• _Required work_
Using the records below, copy every line that holds the string "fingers".

─── Listed entries

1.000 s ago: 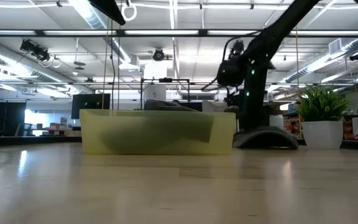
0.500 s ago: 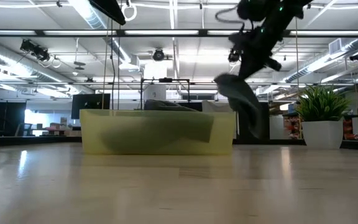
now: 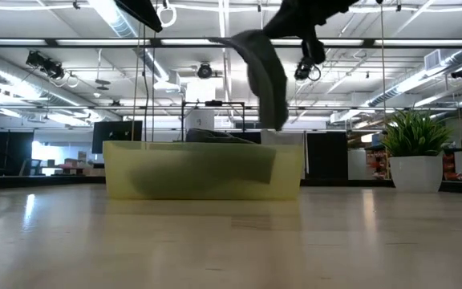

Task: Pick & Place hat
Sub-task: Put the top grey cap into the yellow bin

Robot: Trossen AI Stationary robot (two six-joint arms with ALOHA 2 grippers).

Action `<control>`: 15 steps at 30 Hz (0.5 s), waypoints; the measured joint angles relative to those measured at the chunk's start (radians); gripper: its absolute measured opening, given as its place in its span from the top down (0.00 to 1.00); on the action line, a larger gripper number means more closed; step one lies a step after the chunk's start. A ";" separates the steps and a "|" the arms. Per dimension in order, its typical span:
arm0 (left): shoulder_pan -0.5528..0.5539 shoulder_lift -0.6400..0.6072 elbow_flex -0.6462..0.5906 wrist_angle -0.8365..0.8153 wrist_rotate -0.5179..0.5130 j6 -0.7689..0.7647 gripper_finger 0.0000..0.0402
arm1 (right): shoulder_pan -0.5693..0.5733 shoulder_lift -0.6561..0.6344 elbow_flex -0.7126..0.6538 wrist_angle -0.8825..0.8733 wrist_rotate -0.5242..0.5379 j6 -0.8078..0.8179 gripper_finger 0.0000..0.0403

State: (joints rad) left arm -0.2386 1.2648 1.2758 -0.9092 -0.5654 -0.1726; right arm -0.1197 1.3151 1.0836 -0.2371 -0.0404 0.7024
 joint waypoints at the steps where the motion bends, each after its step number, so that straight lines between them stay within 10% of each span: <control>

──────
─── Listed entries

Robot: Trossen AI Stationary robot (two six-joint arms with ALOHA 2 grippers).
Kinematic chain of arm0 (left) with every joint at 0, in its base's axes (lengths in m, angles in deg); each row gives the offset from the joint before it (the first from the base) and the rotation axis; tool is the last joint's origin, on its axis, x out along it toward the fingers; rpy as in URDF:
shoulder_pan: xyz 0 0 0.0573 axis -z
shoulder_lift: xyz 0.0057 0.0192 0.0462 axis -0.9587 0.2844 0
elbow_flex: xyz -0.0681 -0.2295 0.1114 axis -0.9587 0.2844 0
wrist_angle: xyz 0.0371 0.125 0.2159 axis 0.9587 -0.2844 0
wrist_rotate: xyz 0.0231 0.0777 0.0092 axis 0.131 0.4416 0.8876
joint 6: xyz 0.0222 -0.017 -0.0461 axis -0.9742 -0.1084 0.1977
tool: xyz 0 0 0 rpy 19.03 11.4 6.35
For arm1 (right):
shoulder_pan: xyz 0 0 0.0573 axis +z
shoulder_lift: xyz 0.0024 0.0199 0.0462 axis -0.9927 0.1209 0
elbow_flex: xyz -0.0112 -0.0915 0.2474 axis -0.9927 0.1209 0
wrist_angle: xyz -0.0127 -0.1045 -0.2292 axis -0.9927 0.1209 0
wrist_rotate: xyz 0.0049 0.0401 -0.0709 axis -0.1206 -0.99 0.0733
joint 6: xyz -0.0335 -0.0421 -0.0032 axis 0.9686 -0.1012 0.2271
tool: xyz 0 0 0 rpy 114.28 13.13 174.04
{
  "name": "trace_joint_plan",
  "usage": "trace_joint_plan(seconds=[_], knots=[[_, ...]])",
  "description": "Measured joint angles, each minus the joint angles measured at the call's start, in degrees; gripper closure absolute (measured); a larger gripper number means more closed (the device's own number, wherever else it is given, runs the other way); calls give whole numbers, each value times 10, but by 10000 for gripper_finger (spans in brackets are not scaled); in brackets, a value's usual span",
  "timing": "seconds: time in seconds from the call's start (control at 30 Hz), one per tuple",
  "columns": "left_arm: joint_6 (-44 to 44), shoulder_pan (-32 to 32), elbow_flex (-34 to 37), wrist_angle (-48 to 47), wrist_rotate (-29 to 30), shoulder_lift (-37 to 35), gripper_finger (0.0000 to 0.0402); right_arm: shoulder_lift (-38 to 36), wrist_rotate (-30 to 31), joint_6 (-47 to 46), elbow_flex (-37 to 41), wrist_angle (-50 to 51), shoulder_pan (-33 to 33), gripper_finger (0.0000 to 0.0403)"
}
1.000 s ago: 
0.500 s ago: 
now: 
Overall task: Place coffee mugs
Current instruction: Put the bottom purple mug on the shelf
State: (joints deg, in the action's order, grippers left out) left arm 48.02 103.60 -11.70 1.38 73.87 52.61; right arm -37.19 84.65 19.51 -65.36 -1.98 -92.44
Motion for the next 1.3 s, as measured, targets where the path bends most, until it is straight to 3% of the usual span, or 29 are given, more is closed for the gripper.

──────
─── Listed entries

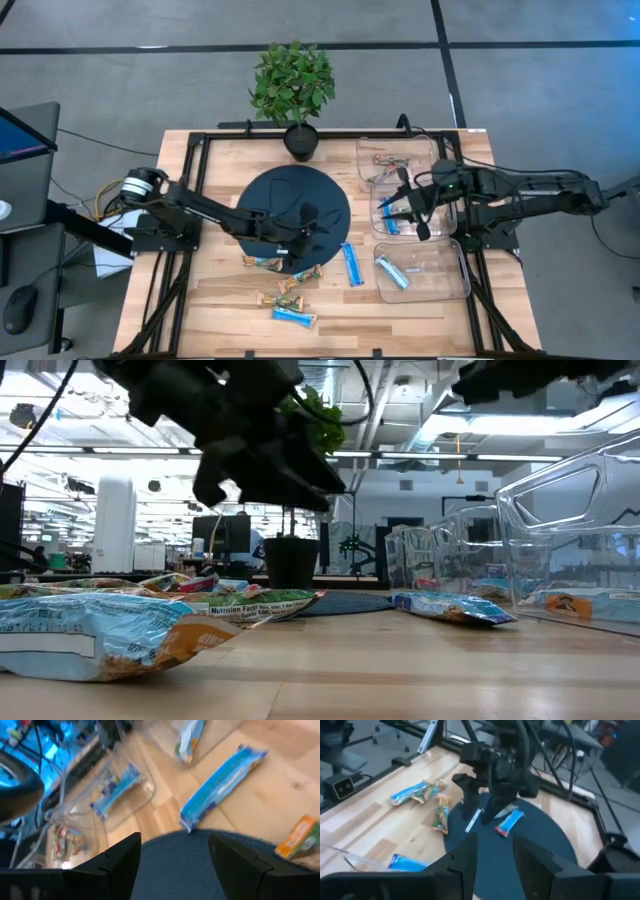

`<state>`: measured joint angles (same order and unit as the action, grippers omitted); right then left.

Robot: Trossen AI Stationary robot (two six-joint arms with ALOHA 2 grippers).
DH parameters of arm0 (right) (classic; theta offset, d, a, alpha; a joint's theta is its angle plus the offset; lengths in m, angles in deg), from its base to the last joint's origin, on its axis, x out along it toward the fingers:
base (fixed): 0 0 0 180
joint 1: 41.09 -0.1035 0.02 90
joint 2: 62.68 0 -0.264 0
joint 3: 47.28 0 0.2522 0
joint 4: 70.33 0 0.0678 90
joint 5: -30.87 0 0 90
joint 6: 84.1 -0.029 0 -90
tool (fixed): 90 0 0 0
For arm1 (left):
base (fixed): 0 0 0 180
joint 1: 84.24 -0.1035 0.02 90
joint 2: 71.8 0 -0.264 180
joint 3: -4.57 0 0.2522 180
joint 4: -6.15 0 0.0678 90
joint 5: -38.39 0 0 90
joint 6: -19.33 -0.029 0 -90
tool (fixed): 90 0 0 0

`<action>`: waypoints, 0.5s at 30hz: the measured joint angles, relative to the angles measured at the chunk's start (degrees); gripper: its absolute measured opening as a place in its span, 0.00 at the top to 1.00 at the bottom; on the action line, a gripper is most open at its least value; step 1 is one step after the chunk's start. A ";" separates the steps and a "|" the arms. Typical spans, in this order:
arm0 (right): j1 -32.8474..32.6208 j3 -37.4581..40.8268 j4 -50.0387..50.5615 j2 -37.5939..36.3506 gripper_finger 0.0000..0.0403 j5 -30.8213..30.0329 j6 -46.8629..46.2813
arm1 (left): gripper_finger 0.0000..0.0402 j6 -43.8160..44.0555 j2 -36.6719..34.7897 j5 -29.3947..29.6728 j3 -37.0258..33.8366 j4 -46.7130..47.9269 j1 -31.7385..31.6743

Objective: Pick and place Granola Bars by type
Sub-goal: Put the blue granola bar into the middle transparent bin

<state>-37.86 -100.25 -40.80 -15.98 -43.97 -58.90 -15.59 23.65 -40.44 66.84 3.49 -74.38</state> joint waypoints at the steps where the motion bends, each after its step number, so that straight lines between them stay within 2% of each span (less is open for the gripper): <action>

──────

• _Output of the exercise_
Kinematic chain of arm0 (left) with every joint at 0, in its base's axes (lengths in m, angles in deg); each row gives the offset from the joint before it (the first from the base) and the rotation axis; tool is the last joint's origin, on its axis, x out along it toward the fingers; rpy as in URDF:
DH parameters of arm0 (right) (classic; theta offset, d, a, alpha; a joint's theta is its angle plus the offset; lengths in m, angles in deg), from its base to the last joint's origin, on its axis, x out along it toward the fingers:

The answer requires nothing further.